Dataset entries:
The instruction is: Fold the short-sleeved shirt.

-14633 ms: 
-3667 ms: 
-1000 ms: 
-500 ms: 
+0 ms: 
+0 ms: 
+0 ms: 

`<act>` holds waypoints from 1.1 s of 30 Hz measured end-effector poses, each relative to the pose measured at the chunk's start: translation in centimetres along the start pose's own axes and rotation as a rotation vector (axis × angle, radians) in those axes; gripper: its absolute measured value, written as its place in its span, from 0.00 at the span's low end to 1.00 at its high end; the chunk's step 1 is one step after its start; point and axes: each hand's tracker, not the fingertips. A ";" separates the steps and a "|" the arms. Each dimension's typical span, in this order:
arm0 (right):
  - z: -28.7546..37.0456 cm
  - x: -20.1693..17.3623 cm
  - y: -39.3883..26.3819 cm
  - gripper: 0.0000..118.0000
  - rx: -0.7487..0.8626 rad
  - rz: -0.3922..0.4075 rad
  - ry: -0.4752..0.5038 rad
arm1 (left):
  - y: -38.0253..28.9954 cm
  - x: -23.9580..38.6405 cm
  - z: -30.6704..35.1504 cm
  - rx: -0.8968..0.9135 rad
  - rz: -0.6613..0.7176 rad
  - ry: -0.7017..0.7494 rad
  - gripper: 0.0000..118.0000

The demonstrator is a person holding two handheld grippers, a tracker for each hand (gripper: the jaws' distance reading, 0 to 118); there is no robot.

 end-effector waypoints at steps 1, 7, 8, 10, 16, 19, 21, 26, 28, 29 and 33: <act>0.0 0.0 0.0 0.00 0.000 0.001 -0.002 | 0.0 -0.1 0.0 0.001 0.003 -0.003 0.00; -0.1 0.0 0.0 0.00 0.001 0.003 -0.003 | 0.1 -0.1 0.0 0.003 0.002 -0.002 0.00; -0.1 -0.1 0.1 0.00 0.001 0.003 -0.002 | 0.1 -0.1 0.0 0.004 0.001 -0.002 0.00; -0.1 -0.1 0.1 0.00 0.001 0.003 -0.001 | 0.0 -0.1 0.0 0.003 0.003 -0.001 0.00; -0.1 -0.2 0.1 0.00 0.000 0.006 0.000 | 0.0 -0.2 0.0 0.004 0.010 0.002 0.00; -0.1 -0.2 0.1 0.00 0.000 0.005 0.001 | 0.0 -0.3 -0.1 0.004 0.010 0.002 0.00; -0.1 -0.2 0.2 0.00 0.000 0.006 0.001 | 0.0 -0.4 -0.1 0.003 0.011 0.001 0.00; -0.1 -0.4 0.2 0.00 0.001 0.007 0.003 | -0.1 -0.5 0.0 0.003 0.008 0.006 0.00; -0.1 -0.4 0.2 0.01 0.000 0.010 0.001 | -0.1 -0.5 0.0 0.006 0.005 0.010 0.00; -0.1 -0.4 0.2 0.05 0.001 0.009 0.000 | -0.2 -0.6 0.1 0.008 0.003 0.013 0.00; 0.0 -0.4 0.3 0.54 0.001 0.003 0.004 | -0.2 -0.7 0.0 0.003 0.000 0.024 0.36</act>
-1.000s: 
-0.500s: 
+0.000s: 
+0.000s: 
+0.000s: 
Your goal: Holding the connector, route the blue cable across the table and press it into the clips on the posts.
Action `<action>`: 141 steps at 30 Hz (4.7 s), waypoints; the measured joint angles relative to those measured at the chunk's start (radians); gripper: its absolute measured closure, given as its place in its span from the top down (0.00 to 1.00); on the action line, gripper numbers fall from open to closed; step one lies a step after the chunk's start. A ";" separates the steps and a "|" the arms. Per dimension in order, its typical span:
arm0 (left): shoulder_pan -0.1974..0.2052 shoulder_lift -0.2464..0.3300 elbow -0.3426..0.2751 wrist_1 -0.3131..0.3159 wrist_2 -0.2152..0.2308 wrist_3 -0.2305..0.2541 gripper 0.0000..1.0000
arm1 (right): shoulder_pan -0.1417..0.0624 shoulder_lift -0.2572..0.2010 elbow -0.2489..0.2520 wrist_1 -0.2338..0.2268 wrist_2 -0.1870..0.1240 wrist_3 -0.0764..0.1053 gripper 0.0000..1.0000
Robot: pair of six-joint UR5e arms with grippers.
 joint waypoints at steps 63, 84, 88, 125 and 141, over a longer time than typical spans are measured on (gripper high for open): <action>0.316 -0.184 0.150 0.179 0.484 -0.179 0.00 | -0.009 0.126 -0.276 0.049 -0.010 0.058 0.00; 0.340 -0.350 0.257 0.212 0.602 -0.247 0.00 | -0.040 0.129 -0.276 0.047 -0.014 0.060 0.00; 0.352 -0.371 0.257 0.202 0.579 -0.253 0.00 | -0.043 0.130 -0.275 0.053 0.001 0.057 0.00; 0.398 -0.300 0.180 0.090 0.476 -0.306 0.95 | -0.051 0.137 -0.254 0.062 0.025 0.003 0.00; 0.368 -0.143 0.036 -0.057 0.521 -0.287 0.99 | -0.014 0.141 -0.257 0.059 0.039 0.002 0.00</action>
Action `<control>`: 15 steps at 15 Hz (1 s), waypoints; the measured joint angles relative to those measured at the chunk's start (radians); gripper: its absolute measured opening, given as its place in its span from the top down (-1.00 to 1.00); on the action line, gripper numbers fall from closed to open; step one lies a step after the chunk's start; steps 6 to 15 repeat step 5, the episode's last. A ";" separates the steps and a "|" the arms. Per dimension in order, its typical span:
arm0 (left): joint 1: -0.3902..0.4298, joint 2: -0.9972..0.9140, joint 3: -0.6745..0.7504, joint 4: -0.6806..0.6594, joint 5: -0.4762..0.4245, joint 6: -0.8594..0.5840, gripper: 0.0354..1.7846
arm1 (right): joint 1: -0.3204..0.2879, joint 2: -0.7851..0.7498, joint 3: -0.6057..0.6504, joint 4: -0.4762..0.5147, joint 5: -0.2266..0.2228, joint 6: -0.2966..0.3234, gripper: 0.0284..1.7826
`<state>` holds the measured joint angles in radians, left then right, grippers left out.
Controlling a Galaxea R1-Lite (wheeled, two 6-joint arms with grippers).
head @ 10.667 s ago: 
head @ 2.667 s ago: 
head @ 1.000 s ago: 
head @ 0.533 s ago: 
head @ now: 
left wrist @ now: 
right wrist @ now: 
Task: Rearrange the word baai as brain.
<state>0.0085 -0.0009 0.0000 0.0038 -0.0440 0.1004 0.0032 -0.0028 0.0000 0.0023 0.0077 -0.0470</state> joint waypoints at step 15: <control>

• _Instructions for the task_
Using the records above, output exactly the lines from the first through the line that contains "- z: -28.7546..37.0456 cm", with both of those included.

• _Written reply_
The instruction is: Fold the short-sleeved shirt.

-14633 ms: 
-3667 ms: 
-1000 ms: 
-500 ms: 
+0 ms: 
+0 ms: 
+0 ms: 

`<act>` holds waypoints from 1.1 s of 30 Hz measured end-effector poses, each relative to the pose measured at the chunk's start: translation in centimetres along the start pose's own axes and rotation as a rotation vector (axis × angle, radians) in those axes; gripper: its absolute measured value, written as its place in its span, from 0.00 at the span's low end to 1.00 at its high end; the chunk's step 1 is one step after its start; point and axes: each hand's tracker, not the fingertips. A ";" separates the steps and a "|" the arms. Each dimension's typical span, in this order:
arm0 (right):
  - z: -28.7546..37.0456 cm

This concludes the answer.